PUTTING MATERIALS TOGETHER— FRANK’S HOUSE TOGETHER

Short writing in response to the Graham Foundation’s Pidgeon Audio Visual: Architects Speak for Themselves, curated by Florencia Alvarez Pacheco on show October 29, 2022 - February 25, 2023. Spring 2023.

“Because that’s what architecture is; putting materials together.”
-Frank Gehry
Artist Houses (Slide 16), 1981 Venice, Los Angeles, California

Frank Gehry is an architect concerned with building. For all the radical formal manipulations, the work is grounded in an aggregation of commonplace units of material that define Gehry’s figural architecture.
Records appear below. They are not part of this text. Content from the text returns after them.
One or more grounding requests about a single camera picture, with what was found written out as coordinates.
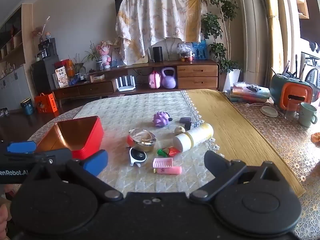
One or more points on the gold red round compact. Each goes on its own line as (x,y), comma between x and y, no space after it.
(141,140)

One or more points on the pink toy case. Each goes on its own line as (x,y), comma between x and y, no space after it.
(154,79)

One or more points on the red square tin box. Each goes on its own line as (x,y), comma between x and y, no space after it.
(85,145)

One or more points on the red bag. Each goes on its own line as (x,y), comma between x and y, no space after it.
(66,66)

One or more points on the green mug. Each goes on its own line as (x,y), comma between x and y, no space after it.
(307,113)

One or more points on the person's left hand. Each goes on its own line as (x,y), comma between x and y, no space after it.
(3,216)

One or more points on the green potted tree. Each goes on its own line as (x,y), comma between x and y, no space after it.
(217,25)

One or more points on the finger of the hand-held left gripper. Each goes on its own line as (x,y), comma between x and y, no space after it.
(50,157)
(21,147)

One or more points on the wooden TV stand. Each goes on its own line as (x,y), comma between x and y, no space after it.
(197,71)

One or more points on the pink plastic comb case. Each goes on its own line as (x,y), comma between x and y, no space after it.
(163,166)

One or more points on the black cylinder speaker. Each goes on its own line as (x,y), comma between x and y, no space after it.
(157,53)

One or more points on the white snack bag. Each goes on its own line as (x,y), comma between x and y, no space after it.
(61,78)

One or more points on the white black round gadget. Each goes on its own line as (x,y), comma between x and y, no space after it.
(136,158)

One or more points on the orange gift bag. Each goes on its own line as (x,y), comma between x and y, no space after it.
(46,102)

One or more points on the red foil candy packet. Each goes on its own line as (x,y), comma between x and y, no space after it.
(173,152)

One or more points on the beige garlic-shaped toy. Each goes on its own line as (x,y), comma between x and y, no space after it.
(179,130)

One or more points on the small purple box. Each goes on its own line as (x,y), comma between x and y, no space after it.
(185,120)

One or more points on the black cabinet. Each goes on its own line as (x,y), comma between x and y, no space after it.
(42,75)

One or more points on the plastic bag with fruit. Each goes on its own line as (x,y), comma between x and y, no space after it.
(186,52)

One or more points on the blue bucket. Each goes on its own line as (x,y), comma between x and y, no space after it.
(27,106)

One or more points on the black pouch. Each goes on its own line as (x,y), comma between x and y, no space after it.
(253,88)

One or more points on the stack of books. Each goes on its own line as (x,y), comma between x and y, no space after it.
(247,93)

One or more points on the purple plastic toy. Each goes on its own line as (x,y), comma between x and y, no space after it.
(161,120)

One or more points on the round pale lid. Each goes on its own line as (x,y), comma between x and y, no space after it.
(268,111)

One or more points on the pink plush toy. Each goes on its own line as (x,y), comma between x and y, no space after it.
(105,53)

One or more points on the blue picture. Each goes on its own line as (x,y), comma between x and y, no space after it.
(200,51)

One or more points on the black television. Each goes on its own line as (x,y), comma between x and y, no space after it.
(117,5)

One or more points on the vase with dried flowers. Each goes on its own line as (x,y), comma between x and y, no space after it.
(41,33)

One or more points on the white yellow plastic bottle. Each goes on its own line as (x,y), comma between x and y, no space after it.
(192,136)

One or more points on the white router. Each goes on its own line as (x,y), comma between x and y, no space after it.
(125,83)

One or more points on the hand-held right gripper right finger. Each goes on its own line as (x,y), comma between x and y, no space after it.
(215,165)

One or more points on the purple kettlebell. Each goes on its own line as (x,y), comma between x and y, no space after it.
(168,80)

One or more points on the orange object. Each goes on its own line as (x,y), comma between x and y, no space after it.
(316,138)

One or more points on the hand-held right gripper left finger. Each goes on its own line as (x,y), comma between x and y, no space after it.
(96,163)

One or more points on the small potted plant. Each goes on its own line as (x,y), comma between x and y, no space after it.
(92,55)

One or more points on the wooden wall shelf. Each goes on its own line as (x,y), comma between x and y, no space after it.
(10,40)

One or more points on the white floor cabinets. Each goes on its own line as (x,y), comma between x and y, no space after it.
(15,87)

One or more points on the white standing air conditioner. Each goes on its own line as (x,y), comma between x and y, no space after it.
(252,30)

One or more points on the glass cup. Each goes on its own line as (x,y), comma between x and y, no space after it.
(290,110)

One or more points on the black coffee machine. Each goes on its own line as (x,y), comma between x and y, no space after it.
(46,48)

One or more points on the floral draped cloth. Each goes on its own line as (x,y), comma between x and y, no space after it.
(155,17)

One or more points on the green orange utensil holder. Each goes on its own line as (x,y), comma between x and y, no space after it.
(292,92)

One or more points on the green wrapped candy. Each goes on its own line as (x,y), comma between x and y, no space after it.
(161,152)

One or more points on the small black white bottle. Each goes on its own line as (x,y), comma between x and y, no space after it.
(191,125)

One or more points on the yellow tablecloth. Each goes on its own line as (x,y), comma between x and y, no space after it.
(237,130)

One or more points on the white planter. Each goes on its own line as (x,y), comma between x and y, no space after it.
(232,80)
In the Artist Houses, a single lot is divided into three distinct housing units— each embodying a different standardized material: one as asphalt shingles, one as plywood sheets, and one clad with stucco. In doing this, the architecture ‘puts together’ a compositional whole through the act of deliberately isolating each individual apartment. Often a theme used by Gehry, dismantling a single project into an assemblage, the deconstruction builds density on the site while maintaining a formal and architectonic part to whole relationship. Diversity of being is represented as a diversity of architecture, Gehry’s way of “giving back to the folk.” After all, he is an architect that builds.

Cody Tyler Schueller (b.1994) Donovan’s Legs with a Gehry Body, Digital Photograph, 2023.

Louise Bourgeois (b. 1911) (Femme Maison) Woman House, Photogravure, 1984.